Promotionsrecht für Fachhochschulen: Der Dr. FH ist unverantwortlich
Als erste Fachhochschule hat die FH Fulda ein eigenes Promotionsrecht erhalten - in den Sozialwissenschaften. Unser Kolumnist hält das für eine grundsätzliche Fehlentwicklung.
Die Hochschule Fulda bekommt das eigenständige Promotionsrecht für ihr Promotionszentrum Sozialwissenschaften mit den Schwerpunkten Globalisierung, Europäische Integration und Interkulturalität. Verantwortlich dafür ist Minister Boris Rhein, der gegen alle Vernunft das Prinzip „Hessen vorn“ praktiziert, mit dem das Land in der Hochschulpolitik zu Zeiten eines Ludwig v. Friedeburg schon einmal Schiffbruch erlitten hat. Dem Beispiel Hessens werden andere Länder folgen. Schleswig-Holstein hat sich bereits auf den Weg gemacht; Baden-Württemberg bastelt noch daran.

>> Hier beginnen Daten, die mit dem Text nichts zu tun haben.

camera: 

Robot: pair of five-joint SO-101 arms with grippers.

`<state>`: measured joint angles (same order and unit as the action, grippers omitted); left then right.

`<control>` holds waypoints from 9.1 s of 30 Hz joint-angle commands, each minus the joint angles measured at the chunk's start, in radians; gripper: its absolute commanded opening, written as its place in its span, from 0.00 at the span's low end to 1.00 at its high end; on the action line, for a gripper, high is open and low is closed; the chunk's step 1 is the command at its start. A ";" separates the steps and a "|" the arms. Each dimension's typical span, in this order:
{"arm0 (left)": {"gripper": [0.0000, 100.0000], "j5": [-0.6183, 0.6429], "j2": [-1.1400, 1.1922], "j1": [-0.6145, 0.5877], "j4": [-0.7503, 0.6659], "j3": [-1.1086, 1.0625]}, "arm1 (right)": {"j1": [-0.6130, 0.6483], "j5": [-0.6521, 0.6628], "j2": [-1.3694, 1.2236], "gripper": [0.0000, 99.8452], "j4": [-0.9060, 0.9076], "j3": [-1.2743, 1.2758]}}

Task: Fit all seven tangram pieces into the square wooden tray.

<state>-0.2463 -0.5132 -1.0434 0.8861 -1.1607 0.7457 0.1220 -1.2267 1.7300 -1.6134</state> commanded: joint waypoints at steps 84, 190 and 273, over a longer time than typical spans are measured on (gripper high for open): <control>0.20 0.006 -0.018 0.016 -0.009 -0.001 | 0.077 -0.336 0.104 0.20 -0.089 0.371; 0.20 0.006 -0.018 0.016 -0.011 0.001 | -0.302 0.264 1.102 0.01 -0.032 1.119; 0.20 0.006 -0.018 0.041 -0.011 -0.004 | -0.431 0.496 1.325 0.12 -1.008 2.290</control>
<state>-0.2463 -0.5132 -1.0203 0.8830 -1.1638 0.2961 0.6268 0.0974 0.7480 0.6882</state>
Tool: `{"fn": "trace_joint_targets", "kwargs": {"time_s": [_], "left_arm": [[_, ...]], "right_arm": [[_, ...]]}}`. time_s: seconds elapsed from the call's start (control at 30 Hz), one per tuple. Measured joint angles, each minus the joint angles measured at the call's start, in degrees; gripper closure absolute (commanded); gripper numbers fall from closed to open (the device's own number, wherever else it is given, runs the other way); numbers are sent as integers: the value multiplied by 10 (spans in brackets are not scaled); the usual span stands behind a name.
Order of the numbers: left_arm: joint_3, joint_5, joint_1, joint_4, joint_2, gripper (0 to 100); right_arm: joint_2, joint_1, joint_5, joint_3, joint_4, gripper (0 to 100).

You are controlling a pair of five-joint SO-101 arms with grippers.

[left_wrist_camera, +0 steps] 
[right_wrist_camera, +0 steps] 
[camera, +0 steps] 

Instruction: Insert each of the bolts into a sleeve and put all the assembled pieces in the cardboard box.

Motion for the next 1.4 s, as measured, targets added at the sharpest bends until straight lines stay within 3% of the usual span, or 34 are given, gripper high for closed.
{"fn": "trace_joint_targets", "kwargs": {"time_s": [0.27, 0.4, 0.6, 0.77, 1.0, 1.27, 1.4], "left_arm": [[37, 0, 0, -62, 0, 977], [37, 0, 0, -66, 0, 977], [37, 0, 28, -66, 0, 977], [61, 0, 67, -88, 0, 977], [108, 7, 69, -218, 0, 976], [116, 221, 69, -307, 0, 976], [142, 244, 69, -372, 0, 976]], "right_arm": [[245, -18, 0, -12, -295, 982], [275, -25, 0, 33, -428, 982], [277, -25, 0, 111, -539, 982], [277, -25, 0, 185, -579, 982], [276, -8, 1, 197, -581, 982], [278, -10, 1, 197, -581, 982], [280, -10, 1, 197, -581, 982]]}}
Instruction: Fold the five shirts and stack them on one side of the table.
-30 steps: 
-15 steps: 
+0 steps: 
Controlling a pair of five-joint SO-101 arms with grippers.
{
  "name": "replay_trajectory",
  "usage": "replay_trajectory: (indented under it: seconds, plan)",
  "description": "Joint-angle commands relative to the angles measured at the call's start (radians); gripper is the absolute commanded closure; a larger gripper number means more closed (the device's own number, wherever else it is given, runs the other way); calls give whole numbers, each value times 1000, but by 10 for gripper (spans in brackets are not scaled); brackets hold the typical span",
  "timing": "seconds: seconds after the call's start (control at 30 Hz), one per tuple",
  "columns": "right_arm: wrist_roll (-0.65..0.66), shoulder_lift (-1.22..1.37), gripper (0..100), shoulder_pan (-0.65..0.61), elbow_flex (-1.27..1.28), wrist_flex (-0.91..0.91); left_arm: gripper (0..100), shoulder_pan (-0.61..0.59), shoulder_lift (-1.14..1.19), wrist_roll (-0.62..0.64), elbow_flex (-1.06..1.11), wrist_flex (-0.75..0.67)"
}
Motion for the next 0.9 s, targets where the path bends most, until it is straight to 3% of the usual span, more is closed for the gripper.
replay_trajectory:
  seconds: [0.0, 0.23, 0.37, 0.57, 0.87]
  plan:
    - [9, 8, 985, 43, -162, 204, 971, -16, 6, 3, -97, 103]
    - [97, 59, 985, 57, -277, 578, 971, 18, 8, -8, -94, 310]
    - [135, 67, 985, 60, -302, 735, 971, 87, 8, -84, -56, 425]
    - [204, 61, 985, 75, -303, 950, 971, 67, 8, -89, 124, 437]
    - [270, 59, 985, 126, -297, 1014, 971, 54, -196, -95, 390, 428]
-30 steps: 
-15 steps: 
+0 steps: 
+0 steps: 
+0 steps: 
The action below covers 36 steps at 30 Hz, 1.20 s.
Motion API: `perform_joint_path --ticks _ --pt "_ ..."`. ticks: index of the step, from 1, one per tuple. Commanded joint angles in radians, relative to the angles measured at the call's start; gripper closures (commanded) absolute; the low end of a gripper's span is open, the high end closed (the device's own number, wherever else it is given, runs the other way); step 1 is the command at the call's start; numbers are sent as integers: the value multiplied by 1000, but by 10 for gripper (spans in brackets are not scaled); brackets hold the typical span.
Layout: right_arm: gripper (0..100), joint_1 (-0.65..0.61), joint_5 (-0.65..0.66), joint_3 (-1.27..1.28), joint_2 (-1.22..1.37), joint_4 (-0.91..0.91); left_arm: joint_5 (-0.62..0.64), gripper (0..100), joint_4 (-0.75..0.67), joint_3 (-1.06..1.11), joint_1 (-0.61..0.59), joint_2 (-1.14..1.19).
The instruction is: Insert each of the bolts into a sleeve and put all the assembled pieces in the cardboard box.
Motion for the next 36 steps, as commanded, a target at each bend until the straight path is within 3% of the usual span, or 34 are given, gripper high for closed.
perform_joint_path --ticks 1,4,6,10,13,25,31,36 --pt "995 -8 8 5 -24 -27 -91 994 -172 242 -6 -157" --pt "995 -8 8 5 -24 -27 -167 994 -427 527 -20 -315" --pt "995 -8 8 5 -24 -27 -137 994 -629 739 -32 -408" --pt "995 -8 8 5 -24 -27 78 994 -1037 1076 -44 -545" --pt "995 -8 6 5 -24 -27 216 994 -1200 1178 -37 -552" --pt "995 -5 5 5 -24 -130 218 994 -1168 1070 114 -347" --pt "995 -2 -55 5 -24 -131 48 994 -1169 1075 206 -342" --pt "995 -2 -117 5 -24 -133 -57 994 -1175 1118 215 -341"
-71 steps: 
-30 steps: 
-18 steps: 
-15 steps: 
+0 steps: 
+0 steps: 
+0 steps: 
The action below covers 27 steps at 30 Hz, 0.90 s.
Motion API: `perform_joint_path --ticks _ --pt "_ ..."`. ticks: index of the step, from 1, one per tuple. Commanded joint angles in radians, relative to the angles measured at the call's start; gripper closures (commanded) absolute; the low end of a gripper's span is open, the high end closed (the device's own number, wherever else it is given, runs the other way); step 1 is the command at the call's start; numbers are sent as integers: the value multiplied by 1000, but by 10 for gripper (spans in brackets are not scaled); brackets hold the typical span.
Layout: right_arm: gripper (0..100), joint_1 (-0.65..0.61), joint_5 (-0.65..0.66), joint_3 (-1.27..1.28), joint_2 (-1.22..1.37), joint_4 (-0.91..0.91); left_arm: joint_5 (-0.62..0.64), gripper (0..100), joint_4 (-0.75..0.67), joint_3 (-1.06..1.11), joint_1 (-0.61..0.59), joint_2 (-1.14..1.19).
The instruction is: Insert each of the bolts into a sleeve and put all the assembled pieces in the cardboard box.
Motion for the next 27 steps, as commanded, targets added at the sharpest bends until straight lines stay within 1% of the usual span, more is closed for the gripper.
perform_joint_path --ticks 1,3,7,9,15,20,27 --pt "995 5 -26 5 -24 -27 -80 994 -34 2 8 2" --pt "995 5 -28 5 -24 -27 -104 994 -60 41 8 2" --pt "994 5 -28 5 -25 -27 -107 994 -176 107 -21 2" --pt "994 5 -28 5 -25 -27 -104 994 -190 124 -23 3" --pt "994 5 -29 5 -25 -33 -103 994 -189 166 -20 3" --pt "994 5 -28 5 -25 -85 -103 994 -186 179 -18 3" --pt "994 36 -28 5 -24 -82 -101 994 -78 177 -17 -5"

Das deutsche Wissenschaftssystem gerät durcheinander
Das Promotionsrecht an Fachhochschulen – das nämlich ist die „Hochschule Fulda“ – ist ebenso überflüssig wie schädlich. Unnötig ist es, weil mit der Konstruktion der kooperativen Promotion dem Anliegen, befähigten Absolventen von Fachhochschulen den Weg zur Promotion zu ermöglichen, entsprochen wird. Schädlich ist es, weil damit das deutsche Wissenschaftssystem durcheinandergerät.
Die „Arbeitsteilung“ hat sich in der Weise bewährt, dass die Universitäten über das Promotionsrecht als Monopol verfügen. Die Forschungsgemeinschaften wie Max-Planck, Helmholtz oder Leibniz haben es nicht. Ihre Nachwuchswissenschaftler promovieren in Kooperation mit universitären Einrichtungen. Wenn Fachhochschulen das Promotionsrecht zugestanden wird, kann man darauf warten, dass die Großkaliber der Forschung dies auch für sich reklamieren werden. Dann aber wird ein wesentlicher Grund für die Zusammenarbeit mit den Universitäten entfallen.
Es wird ohnehin zu viel "herumpromoviert"
Promotionen sind durch Plagiatsaffären in Misskredit geraten; außerdem wird zu viel über nicht relevante Themen „herumpromoviert“. Wenn jetzt auch noch Institutionen und Fachgebiete hinzukommen, ist dies der falsche Weg. Eher sollte das Promotionsrecht eingeschränkt werden.
Das Gegenteil bahnt sich an. Nachgiebige, zum Teil mit der Materie nicht hinreichend vertraute Politiker (und Politikerinnen) werden dem Bestreben der FHs nicht Einhalt gebieten. Sind es zunächst einzelne Promotionszentren, die mit dem Recht ausgestattet werden, den Dr. zu verleihen, wird bald jede kleine Klitsche zur Doktor-Schmiede. Aus Prestigegründen wird davon auch reichlich Gebrauch gemacht werden. Das abzusehende Ergebnis steht in krassem Gegensatz zu dem, was mit der Exzellenzinitiative angestrebt wird, nämlich Anschluss an die Weltspitze. So gibt man sich der Lächerlichkeit preis und erntet bestenfalls ein Achselzucken.